Valentine's Day survival guide
A year ago, I was single on Valentine's Day. I went to dinner with a friend, to a Marquette basketball game, out for a drink and then home to watch Sex and the City reruns and eat leftovers. It could have been any other weekend night aside from the frustration of not being able to get a decent dinner reservation and a few extra lovey-dovey couples around.
If you're single on Valentine's Day, you are supposed to spend the day in Bridget Jones fashion: being sad, feeling inadequate, eating delivery Chinese food at home and passing out after a bottle and a half of cheap wine. The pressure to be a part of a couple on Valentine's Day is overwhelming and if the month of sappy commercials leading up to it isn't enough, spending the day listening to squeals of excitement from coworkers when yet another one of them receives a huge bouquet of roses is nearly intolerable.
There's plenty of pressure for those that are part of a couple as well. In fact Hallmark, jewelers and flower shops are banking on the high expectations of this magical day set up by romantic comedies. Men definitely get screwed on Valentine's Day -- and not in the good way, either (although I wish you the best of luck in that endeavor). Trying to top last year's gifts, trying to best all your girlfriend's friends or wife's friends. It's a no win situation because you guys are set up for failure. Sort of like the depression people experience around Christmas because they set the bar so high only to be disappointed.
Valentine's Day may have been best celebrated in elementary school when your parents would buy you an entire pack of matching cards and you gave and received one from each kid in your class. Then you would all spend the day getting sugar highs from all the chocolate and chalky hearts. Back then, the day wasn't about how much you spent or how much you got; it was about friendship, giving and sweets.

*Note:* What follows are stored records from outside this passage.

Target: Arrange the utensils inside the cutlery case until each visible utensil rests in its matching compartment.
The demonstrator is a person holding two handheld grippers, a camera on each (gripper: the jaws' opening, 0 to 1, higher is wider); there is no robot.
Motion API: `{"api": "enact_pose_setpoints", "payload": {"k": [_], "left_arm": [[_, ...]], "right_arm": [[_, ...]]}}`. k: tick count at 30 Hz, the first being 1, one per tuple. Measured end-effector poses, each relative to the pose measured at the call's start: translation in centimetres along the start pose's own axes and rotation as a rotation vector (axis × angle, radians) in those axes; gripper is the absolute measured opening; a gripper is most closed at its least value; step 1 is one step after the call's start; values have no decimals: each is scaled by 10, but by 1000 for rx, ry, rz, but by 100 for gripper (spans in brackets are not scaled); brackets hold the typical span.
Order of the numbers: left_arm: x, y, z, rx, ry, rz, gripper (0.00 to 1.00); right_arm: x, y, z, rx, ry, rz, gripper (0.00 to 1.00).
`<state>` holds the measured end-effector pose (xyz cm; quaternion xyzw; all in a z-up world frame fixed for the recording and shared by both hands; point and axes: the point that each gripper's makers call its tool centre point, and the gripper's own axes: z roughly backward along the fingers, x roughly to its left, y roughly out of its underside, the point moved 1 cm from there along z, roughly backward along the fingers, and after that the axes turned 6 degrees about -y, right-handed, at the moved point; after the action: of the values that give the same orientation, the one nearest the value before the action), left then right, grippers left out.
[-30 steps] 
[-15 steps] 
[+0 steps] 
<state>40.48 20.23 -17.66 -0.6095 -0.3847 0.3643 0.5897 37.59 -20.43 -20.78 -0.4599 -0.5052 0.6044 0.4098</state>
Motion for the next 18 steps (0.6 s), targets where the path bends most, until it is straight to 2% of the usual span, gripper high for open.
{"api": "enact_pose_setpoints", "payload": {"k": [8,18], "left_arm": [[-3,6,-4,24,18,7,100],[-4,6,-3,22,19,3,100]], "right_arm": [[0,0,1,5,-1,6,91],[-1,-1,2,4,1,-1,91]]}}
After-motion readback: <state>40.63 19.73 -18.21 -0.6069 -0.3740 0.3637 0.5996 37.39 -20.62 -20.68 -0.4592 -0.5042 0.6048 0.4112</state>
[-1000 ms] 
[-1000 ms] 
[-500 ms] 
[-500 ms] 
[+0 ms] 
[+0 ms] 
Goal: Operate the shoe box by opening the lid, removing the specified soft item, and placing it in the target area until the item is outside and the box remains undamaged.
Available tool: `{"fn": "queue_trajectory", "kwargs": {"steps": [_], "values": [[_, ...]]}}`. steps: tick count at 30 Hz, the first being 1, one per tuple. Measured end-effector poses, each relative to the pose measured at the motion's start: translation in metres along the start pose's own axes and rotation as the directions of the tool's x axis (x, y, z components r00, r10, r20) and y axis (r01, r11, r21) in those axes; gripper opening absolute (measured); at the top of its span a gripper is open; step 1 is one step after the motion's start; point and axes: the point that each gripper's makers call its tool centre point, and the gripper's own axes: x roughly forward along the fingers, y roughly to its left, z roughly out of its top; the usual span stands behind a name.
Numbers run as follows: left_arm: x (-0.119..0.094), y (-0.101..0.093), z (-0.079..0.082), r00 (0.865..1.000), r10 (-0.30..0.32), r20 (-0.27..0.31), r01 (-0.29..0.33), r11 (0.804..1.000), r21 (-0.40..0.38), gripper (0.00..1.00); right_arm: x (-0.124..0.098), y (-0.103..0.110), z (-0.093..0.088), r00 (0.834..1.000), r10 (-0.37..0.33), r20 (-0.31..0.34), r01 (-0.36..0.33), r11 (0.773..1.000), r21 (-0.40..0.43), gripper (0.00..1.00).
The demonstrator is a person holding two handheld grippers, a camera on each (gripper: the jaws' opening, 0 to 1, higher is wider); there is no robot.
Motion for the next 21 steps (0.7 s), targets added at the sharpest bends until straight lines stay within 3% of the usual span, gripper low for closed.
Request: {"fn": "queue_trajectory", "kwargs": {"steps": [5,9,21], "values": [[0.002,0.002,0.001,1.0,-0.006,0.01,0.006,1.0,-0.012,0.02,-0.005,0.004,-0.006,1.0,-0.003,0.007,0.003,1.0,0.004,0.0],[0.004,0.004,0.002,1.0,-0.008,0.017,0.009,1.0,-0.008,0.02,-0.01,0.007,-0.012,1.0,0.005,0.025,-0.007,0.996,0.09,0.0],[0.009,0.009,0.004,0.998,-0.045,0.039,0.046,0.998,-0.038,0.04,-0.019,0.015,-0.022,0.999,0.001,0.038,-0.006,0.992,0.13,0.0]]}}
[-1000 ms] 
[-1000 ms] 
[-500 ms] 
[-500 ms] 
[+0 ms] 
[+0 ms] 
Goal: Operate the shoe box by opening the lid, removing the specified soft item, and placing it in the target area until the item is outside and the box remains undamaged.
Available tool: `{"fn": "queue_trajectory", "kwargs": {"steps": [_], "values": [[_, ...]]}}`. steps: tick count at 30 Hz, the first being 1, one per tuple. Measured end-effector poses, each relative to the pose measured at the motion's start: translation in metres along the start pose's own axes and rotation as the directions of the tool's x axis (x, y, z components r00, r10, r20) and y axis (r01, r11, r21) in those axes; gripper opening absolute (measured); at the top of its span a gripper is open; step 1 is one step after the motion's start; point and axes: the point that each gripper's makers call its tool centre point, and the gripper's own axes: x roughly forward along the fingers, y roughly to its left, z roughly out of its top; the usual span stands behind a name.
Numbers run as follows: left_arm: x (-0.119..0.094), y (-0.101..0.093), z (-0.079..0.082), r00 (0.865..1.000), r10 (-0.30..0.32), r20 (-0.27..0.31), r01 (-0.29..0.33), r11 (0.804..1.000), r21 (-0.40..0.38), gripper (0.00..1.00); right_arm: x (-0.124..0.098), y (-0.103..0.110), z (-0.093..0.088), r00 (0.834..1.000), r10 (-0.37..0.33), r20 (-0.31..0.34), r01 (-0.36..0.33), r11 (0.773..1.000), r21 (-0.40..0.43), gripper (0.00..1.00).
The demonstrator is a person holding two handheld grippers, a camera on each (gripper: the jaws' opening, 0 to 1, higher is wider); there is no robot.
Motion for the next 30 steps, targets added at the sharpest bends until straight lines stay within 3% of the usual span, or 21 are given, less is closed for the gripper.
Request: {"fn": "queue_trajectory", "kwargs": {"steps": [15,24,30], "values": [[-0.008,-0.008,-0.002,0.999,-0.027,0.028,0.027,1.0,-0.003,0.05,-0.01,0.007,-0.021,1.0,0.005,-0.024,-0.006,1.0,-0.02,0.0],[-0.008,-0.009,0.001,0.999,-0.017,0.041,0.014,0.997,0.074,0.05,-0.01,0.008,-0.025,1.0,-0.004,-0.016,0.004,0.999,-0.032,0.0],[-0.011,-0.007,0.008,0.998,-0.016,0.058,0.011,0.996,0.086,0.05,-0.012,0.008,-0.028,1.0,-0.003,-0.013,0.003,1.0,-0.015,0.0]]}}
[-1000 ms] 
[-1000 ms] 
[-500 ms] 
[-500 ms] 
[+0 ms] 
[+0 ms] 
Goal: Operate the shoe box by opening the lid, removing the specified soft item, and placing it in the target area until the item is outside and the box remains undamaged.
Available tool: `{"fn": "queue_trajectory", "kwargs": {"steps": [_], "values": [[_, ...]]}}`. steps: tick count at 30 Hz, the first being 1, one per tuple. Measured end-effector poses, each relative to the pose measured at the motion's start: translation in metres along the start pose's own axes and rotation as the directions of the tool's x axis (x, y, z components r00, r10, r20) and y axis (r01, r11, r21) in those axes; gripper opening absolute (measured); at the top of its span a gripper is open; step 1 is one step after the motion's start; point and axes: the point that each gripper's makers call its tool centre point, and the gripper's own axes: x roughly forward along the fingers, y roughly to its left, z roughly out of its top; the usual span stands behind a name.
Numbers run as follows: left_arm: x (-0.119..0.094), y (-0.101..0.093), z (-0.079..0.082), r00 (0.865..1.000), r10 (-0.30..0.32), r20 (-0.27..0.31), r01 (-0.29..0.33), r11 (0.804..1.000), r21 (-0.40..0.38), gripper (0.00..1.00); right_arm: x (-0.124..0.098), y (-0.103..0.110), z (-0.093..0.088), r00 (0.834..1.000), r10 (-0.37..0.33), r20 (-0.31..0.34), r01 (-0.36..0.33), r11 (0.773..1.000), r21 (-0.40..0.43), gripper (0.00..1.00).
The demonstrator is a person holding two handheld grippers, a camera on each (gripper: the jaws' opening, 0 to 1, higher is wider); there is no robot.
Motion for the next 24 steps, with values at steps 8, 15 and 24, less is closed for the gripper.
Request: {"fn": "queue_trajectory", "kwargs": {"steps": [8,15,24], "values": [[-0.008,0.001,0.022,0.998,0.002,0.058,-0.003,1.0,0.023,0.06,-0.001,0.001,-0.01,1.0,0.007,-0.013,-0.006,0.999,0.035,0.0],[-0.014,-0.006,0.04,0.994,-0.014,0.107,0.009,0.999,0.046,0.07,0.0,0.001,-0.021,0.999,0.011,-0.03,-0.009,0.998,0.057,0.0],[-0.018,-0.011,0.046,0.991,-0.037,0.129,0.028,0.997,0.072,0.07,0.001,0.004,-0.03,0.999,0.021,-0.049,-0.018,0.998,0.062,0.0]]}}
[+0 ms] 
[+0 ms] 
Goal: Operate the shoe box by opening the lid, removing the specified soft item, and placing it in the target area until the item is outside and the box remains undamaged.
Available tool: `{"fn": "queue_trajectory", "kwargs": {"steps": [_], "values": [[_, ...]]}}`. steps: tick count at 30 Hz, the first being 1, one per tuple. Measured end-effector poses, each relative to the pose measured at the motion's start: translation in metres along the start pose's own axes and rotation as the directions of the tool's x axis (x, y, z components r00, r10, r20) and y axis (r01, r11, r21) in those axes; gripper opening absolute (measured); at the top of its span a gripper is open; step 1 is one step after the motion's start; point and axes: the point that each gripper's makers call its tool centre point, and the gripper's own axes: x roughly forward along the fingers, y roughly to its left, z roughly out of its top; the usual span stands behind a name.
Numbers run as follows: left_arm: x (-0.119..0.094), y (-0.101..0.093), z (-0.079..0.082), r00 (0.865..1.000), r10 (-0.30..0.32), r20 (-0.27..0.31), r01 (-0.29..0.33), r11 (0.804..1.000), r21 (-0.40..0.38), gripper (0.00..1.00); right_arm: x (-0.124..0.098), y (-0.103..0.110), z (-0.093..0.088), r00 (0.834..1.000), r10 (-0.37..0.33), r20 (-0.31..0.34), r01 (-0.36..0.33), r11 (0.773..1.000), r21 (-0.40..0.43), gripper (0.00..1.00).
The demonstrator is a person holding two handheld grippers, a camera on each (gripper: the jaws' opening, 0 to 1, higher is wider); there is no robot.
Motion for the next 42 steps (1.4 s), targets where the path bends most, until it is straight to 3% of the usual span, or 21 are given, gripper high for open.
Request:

When you stop to think about what Valentine's Day is really supposed to be about you'll quickly start to realize that the theme of this special day is a manufactured hype. No, I'm not that cynical; I like getting flowers and gifts and feeling adored just as much as the next girl, but the true meaning of Valentine's Day isn't expensive meals or gifts, it's love. A feeling you can't wrap or buy. Actually 'How The Grinch Stole Christmas' would be a great Valentine's Day flick because it's a simple reminder that what we're supposed to be celebrating isn't available online or in a mall. ("It came without ribbons! It came without tags! It came without packages boxes, or bags!") Romance doesn't have to be expensive. If you stop and think back I bet you'll find that many of the more romantic moments of your life/relationship haven't been expensive or possibly not material at all.
In between the roses, the dinner, the gifts and the cards, remember why we celebrate Valentine's Day in the first place: because we want to say 'I love you', not 'I want to buy your love.' Do something fun, memorable, relaxing, low-stress. Even if you're single, find someone you love (doesn't have to be 'in love') and do something to remind them how much they mean to you.
I received an email just this morning about the seven things you shouldn't do on Valentine's Day and one of them was go on a first date. The reason was supposedly your expectations will be too high that this guy might really be 'the one.' Uh, what? If you go on a first date any day of the year and have the expectation that you'll know he's 'the one' you need to stop dating all together and get some help. Of course you're going to be let down! I say go on that Valentine's Day first date, have reasonable expectations and enjoy yourself. If it works out, super, but even if it doesn't, at least you weren't at home alone watching "Sleepless in Seattle" over and over, feeling sorry for yourself.
I'm not yet sure how I'll be spending this Valentine's Day. We may go out and do it up big or maybe we'll spend the day in our pajamas, watching The Soup and eating cold pancakes. Either way, what matters to me is that we spend the day together. Hershey's Kisses are damn good, but they'll never replace the real thing. Again, if you're single, spend the day with a good friend, your sister, brother, someone important in your life. If you're in a couple, try not to get caught up in the hype, be realistic about the day and most importantly don't forget what it's really about.
The Beatles seemed to know a thing or two about love, "it's all you need" and you can't buy it, either.
No matter how you celebrate, have a very Happy Valentine's Day!